What to produce>
In which lines of the data does the string "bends" appear? Copy every one.

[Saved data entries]
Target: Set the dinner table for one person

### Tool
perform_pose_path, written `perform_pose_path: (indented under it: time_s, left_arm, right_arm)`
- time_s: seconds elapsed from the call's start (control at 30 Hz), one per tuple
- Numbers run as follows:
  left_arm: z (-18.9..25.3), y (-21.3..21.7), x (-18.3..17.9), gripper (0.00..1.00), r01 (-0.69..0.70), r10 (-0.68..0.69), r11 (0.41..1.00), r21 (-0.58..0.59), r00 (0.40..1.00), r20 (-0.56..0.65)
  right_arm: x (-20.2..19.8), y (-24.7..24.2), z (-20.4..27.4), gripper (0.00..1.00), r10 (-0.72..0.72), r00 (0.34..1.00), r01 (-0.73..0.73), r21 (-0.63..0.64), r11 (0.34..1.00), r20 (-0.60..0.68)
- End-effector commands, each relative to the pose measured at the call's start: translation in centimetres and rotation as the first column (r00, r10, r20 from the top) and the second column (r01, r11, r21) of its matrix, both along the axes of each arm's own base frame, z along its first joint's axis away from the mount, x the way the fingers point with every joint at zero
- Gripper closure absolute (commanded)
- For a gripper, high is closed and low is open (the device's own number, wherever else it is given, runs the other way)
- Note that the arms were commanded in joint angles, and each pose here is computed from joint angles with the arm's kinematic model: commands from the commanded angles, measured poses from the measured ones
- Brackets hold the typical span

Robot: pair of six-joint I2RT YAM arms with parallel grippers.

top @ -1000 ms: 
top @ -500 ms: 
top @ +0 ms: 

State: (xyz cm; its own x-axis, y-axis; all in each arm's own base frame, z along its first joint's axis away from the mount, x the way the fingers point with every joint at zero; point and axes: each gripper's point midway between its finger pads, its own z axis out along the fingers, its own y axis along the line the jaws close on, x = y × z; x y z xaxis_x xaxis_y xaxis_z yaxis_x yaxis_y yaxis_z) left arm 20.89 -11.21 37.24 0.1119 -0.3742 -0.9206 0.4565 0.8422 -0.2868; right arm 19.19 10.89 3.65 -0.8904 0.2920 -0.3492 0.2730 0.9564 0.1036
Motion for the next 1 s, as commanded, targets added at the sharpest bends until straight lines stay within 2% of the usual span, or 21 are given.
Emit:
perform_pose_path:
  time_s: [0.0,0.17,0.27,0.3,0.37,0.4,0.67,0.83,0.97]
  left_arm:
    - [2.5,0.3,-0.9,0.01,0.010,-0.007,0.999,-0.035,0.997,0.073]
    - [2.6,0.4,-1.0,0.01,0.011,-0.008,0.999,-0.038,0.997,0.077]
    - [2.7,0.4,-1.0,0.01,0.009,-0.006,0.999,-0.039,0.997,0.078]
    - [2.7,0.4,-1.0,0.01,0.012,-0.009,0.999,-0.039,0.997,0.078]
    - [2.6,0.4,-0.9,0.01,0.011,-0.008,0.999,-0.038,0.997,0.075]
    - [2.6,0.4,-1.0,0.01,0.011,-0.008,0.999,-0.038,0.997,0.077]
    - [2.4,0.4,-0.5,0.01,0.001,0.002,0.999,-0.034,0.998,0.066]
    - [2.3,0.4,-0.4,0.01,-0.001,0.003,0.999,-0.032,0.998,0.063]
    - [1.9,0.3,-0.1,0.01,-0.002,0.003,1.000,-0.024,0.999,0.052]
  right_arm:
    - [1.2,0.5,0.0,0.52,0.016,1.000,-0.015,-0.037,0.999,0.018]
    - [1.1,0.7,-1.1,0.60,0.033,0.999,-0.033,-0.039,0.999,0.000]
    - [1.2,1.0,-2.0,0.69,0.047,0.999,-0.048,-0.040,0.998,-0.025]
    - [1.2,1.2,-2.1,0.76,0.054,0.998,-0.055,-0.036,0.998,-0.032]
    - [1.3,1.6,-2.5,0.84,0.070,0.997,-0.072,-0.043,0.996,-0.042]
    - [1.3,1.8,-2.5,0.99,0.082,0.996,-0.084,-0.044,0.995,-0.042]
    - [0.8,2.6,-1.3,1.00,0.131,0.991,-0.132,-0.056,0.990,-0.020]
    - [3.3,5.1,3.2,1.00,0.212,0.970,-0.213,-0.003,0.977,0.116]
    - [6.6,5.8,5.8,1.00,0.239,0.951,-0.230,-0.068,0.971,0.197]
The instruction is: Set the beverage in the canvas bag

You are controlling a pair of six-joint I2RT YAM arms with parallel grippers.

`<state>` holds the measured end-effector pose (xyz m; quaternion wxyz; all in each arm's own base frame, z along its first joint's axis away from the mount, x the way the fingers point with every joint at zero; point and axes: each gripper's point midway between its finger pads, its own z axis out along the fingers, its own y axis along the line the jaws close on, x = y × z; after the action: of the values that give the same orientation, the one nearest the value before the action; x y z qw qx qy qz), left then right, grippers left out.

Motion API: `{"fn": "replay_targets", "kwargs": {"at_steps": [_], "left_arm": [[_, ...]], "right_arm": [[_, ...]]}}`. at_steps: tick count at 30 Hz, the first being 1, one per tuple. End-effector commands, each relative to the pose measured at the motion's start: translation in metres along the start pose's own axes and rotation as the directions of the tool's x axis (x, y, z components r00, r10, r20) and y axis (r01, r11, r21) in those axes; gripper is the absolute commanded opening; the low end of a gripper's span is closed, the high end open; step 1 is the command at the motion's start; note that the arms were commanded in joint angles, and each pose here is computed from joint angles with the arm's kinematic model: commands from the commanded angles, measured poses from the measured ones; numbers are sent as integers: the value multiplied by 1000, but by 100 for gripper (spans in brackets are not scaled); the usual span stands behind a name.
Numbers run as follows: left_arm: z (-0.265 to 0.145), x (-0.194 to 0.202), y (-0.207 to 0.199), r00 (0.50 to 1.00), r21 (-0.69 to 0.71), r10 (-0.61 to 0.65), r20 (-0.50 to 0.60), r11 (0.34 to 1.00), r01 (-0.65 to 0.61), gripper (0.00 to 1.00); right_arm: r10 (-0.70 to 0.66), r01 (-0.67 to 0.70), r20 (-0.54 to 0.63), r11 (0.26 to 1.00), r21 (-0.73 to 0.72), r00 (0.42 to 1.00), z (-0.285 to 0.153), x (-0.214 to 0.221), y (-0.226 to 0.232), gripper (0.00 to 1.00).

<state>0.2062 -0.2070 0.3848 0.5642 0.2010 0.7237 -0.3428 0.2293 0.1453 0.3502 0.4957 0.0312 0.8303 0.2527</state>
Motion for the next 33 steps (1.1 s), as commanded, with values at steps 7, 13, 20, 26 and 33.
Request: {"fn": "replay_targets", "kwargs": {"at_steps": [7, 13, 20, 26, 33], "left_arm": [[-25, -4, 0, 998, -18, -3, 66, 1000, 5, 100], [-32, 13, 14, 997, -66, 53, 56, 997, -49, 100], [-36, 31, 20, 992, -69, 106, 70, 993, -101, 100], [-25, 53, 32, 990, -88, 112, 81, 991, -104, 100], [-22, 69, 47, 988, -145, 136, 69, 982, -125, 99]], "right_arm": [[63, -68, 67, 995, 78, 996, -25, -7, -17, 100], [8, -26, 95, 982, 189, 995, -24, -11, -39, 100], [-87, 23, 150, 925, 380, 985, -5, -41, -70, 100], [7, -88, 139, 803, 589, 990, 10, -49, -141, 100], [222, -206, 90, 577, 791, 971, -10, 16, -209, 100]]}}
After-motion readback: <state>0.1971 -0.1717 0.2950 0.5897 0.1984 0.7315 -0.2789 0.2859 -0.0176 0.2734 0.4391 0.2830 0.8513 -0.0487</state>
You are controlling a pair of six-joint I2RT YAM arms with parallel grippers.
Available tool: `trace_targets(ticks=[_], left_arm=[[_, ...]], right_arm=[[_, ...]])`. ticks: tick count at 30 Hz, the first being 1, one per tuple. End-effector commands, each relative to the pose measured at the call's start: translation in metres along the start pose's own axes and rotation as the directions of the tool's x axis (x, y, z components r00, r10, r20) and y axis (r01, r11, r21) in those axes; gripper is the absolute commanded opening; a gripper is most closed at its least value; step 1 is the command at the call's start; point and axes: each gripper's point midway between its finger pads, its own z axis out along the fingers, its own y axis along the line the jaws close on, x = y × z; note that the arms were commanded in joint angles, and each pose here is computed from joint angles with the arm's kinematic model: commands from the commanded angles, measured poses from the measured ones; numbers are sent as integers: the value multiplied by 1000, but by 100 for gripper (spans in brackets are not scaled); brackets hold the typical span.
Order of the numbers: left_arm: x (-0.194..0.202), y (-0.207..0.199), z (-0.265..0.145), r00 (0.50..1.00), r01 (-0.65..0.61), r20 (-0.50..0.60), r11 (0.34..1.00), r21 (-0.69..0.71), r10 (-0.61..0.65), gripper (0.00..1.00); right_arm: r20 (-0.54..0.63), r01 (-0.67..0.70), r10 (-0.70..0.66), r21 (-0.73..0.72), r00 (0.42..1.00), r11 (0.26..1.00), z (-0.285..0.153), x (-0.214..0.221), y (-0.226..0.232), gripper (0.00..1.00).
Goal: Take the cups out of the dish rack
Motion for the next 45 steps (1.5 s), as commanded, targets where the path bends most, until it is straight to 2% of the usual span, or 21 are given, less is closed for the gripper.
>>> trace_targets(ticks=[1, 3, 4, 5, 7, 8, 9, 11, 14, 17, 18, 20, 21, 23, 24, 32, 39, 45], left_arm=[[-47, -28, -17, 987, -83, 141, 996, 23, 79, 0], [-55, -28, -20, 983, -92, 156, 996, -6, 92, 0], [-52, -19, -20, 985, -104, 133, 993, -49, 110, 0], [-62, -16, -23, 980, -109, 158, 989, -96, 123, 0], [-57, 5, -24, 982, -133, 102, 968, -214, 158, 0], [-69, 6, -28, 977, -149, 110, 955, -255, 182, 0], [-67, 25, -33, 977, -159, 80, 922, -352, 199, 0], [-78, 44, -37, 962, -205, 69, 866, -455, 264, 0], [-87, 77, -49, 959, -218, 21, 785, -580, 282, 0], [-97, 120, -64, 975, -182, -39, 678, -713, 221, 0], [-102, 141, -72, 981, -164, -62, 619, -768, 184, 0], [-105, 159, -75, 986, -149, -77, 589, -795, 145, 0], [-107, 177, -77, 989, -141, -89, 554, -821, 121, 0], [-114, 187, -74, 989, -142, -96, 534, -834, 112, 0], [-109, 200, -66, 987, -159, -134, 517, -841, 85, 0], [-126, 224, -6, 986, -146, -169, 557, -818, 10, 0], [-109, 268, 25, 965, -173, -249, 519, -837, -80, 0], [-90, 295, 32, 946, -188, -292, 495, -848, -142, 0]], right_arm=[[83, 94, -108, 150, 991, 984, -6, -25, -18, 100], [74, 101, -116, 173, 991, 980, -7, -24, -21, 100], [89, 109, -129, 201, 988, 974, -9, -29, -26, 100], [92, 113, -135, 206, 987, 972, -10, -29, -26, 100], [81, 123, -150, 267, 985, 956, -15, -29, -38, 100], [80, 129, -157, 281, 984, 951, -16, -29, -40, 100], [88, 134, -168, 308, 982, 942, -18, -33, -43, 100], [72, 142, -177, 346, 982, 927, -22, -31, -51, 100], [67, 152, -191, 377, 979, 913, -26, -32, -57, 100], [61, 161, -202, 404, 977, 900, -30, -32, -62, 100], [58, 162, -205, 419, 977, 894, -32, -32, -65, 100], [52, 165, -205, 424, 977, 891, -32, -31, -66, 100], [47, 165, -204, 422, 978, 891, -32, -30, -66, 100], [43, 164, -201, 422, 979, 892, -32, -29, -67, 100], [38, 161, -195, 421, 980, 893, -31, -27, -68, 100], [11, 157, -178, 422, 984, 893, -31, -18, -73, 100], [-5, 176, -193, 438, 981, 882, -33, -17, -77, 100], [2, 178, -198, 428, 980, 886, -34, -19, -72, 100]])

Response to this task>
Motion for the next 1 s, as commanded, targets added at the sharpest bends until straight lines stay within 2% of the usual span, or 21 are given.
Motion for the next 45 steps (1.5 s), as commanded, targets where the path bends most, until it is straight to 2% of the usual span, or 21 are given, less is closed for the gripper.

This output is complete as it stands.